– Разумеется, Эмиль Эмильевич, я доволен. Ну кому, как не тебе, это сделать, с твоим-то вкусом! И к тому же, опять же, кто еще может лучше знать предпочтения твоей сестры?
– Фаине понравилось? – осторожно осведомился Эмиль Эмильевич.
– Друг мой, иногда человек не понимает своего счастья. Женщины почему-то особенно часто попадают в категорию непонятливых. Фаина не очень возрадовалась подарку. Поэтому я возлагаю на тебя деликатную и непростую миссию убеждения, что все мои действия относительно ее дальнейшей будущности, пойдут ей только во благо. Хотя на первый взгляд, может, они таковыми и не покажутся.
– Сударь, – судорожно сглотнул Эмиль Эмильевич, – Соломон Евсеевич…
– Понимаю, понимаю, это непросто. А думаешь, мне просто было отодвинуть всю прежнюю неприязнь и воротить тебя обратно, из твоего небытия, а?
Перфильев покрылся потом и побледнел. Что бы он делал все это время, если бы не сестринская поддержка Фаины? Уж точно бы камешек на шею и в Фонтанку! Господи, помоги! А может, все не так и страшно, как кажется? Почему не поверить Иноземцеву?

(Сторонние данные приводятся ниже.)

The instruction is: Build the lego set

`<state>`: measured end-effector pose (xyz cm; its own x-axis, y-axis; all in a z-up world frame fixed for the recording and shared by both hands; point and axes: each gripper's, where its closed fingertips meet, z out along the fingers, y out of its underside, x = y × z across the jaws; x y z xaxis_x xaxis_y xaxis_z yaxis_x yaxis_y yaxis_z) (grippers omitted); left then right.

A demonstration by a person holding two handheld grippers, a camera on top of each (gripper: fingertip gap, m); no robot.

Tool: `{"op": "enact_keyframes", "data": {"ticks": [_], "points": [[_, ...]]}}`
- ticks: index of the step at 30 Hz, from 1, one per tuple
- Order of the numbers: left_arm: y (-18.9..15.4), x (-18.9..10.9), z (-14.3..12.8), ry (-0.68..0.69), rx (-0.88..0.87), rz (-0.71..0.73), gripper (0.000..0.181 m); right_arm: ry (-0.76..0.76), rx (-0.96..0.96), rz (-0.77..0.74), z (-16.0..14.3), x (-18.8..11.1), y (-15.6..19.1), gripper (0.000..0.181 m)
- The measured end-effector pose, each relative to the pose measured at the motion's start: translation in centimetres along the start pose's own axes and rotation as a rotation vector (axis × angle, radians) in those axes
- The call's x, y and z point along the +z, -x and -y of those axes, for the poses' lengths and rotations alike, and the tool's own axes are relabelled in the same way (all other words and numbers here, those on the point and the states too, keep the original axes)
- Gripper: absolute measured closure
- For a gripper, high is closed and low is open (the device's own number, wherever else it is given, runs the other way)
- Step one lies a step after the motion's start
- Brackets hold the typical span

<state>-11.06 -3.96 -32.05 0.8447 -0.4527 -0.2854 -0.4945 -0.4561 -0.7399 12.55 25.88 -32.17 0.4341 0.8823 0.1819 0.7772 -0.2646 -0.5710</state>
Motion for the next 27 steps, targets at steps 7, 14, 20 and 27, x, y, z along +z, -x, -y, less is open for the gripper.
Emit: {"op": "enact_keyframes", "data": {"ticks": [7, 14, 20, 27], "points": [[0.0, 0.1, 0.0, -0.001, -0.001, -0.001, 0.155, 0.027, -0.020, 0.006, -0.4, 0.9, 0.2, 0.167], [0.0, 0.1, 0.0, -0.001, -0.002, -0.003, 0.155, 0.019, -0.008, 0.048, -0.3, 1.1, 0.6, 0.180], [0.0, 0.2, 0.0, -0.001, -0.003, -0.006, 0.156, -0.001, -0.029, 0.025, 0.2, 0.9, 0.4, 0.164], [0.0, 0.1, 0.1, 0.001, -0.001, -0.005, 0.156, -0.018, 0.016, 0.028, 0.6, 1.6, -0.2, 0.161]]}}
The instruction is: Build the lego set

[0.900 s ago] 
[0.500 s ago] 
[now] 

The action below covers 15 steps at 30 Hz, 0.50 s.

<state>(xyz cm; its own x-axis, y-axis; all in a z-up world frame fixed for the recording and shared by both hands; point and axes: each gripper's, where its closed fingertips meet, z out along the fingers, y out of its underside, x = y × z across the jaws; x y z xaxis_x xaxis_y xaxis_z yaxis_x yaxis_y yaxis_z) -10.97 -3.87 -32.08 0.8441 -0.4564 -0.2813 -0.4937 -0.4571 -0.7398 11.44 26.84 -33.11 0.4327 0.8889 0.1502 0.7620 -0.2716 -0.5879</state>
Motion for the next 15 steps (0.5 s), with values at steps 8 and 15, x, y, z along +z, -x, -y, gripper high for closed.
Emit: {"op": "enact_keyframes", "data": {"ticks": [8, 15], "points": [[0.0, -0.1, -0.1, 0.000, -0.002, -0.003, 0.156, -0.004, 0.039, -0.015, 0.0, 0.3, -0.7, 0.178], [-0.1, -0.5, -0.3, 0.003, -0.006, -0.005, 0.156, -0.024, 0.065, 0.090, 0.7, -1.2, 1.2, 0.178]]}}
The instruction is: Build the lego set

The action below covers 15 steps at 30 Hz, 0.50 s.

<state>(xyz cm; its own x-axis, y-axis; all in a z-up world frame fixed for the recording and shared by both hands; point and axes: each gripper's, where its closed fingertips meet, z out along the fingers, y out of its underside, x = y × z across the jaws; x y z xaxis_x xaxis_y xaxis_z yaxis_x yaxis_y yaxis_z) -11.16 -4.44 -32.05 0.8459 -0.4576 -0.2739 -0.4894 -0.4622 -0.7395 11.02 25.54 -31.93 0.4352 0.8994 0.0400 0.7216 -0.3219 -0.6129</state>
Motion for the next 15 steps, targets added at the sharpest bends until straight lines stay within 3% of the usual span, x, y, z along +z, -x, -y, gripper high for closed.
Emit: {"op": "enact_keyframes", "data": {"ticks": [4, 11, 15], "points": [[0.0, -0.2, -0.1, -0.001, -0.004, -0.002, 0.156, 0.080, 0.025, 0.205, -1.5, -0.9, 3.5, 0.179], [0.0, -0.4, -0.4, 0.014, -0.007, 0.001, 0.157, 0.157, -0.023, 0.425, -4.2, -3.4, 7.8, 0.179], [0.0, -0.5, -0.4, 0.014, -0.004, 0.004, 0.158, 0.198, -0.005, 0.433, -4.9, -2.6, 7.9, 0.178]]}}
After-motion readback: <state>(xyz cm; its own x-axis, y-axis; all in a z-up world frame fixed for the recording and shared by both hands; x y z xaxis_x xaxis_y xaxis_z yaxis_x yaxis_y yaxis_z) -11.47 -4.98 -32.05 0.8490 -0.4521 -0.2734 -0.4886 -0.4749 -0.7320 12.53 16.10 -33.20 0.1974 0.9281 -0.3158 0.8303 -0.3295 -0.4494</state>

Стареющий благородный любовник хочет расстаться красиво. Вот только одна беда, и к Фаине годы прилепились, уж не оглядываются на Невском проспекте хлыщи и модники вслед! Всю ведь молодость на него положила, кому она теперь нужна? Впрочем, не время сейчас думать о неприятном.
Перфильев вовремя опомнился, что пауза слишком затянулась, и принял любезное выражение лица.
– Кстати, – как ни в чем не бывало, продолжил издатель, – расскажи-ка мне, любезный, как приняли тебя у Юлии?
– Ах, боже мой! – восторженно залопотал Эмиль Эмильевич. – Юлия Соломоновна не поверила своим глазам, когда опять увидала меня! Она была счастлива! Совершенно счастлива!
– Ну уж прямо-таки счастлива? – усмехнулся Соломон Евсеевич, черкая что-то пером в бумагах.
– Ей-богу, клянусь вам! – Перфильев ах зажмурился от восторженных воспоминаний.
– И муж ее, господин Крупенин, тоже выказал такую же радость обретения бывшего знакомого? – Иноземцев бросил перо и откинулся на спинку огромного кресла. Фиглярство Эмиля Эмильевича его всегда забавляло.
– Тут уж врать не буду. Нет, не выказал радости. Сердитым выглядел и строго-настрого определил нам с Юлией Соломоновной распорядок работы.
– Какой же?
– Кабинет-с, непременно кабинет! И никаких ночных бдений! И строго по часам! – Эмиль Эмильевич нахмурился, пытаясь изобразить сурового зятя издателя.
– Вот как? Прямо-таки по часам!
– Да-с, сударь! – Перфильев тонко улавливал все нюансы интонации и выражения лица собеседника. – Представьте, по часам! Господин Крупенин совершенно уверен, что вдохновение должно посещать автора строго по распорядку, подаваться, как обед, в одно и то же время!
Соломон Евсеевич расхохотался, и Перфильев осмелился присоединиться к этому смеху.
Насмеявшись, Перфильев поклонился и направился было к выходу, однако уже у самой двери остановился, обернулся. Лицо его приняло спокойное и строгое выражение, которого Иноземцев раньше как-то не замечал:
– Дозвольте напоследок вопрос, Соломон Евсеевич. Осмелюсь догадываться, что вы узнали, кто такой Кровожадников, если позвали меня обратно? Стало быть, на мой счет подозрения отпали. Кто же тогда, сударь, этот злодей?